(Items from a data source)
::::

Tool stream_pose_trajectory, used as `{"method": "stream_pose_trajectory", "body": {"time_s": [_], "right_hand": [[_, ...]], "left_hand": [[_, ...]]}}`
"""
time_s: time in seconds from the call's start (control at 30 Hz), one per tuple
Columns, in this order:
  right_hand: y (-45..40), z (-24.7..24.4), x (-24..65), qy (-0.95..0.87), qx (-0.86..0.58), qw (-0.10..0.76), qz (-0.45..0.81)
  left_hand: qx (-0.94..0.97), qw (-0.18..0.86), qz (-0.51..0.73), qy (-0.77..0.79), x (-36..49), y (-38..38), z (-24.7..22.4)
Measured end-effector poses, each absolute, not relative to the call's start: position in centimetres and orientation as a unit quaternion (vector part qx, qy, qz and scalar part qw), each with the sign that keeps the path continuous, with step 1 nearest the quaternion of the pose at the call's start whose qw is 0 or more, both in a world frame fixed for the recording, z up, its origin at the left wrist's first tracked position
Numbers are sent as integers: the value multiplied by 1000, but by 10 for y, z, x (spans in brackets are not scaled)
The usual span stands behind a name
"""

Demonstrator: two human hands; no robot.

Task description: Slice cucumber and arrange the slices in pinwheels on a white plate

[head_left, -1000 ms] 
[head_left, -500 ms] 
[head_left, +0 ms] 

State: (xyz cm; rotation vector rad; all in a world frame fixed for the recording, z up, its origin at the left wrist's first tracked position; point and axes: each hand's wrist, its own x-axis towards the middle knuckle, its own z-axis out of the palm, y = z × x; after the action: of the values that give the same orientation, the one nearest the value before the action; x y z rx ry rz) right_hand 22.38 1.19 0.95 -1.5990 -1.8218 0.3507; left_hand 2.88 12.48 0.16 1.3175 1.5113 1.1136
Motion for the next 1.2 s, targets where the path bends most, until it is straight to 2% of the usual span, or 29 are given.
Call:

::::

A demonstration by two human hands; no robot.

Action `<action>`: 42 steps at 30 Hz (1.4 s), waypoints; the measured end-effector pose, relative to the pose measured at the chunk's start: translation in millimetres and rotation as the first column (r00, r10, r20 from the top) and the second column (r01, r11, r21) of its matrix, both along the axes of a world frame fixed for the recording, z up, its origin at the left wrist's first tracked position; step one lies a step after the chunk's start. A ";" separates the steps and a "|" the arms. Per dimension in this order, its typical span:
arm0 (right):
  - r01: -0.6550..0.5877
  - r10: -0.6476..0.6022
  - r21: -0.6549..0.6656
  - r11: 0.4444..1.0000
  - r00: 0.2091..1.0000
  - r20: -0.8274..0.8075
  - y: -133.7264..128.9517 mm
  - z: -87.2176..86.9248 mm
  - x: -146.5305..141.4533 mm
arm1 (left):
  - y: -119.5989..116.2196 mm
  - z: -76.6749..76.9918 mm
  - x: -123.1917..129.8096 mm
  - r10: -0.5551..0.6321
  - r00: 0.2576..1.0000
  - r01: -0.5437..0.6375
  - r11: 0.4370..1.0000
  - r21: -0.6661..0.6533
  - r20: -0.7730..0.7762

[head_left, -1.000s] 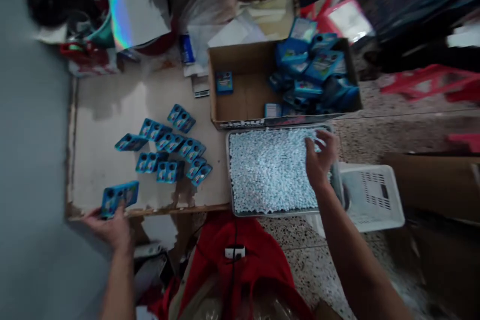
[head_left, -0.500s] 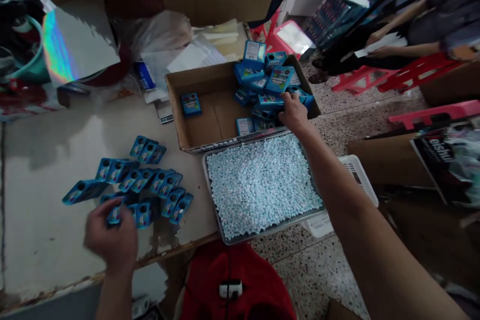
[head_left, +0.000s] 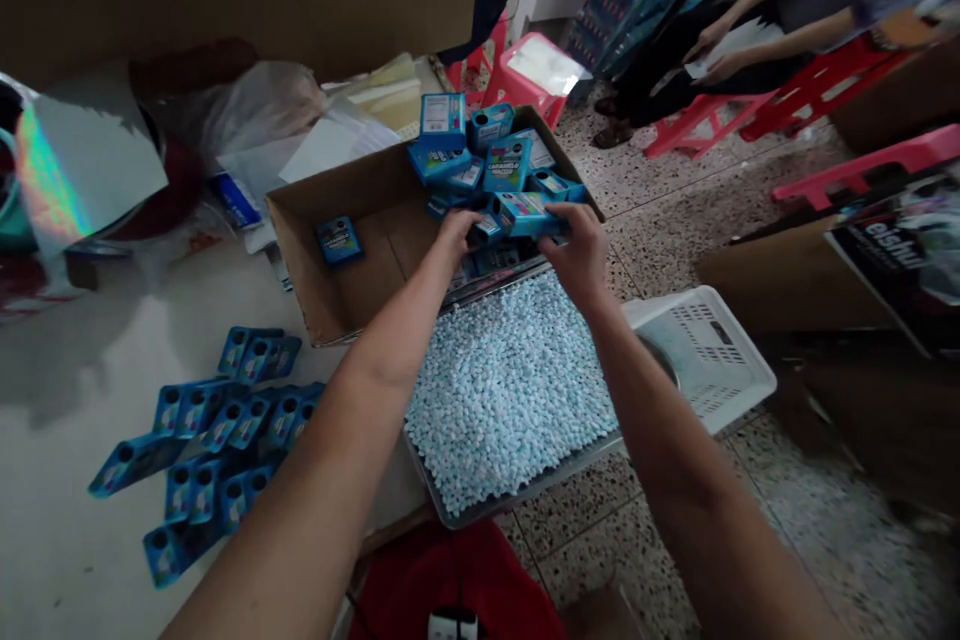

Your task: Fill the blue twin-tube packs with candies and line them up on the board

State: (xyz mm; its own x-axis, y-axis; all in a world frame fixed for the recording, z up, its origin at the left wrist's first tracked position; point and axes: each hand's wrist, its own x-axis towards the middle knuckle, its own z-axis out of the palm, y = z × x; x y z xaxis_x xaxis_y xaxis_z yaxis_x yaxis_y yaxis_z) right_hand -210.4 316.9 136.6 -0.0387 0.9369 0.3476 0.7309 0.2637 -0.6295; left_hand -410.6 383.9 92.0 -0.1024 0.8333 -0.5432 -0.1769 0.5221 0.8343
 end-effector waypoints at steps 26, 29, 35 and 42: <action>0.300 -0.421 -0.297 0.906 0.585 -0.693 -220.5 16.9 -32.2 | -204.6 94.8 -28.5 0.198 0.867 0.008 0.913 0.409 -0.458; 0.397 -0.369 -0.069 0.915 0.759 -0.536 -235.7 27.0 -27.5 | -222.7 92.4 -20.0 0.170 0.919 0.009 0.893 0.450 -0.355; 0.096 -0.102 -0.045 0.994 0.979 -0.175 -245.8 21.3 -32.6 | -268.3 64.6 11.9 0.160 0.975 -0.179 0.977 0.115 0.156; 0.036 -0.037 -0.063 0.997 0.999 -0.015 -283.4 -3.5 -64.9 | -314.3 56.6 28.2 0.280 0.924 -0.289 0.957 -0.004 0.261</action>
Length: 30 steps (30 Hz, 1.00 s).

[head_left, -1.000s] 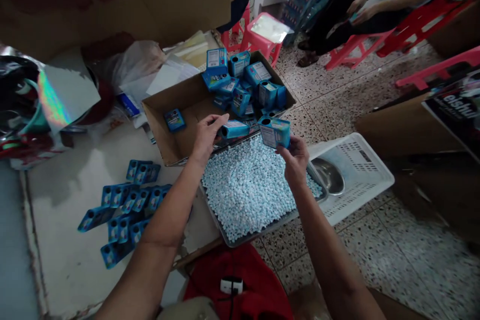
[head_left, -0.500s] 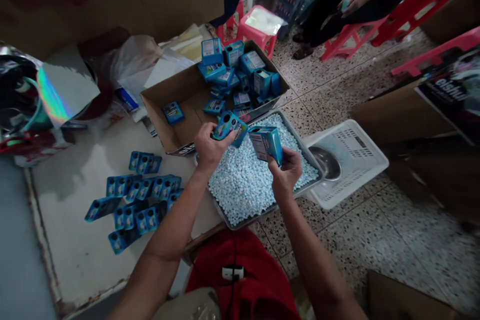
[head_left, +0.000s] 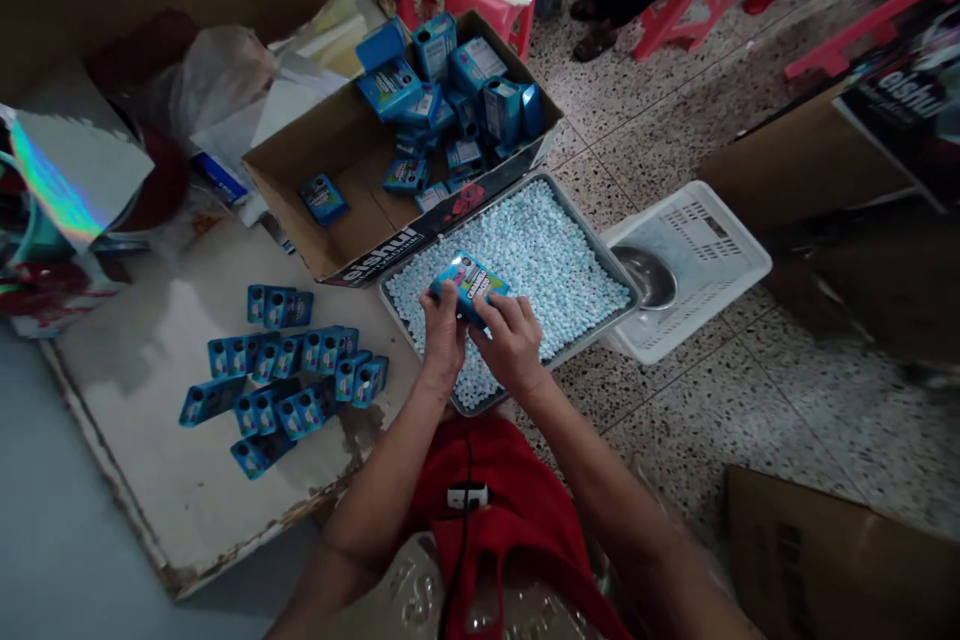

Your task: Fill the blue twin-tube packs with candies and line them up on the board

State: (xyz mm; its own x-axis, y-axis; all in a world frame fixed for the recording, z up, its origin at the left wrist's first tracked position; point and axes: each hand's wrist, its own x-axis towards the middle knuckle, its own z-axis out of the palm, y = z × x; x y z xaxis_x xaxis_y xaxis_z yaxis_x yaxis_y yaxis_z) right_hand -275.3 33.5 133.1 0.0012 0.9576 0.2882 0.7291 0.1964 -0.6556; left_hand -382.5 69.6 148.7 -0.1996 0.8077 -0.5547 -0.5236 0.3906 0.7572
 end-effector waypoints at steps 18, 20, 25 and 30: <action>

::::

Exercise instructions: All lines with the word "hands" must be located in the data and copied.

The completed task:
Demonstrator: two human hands; no robot.
A demonstration by two human hands; no robot.

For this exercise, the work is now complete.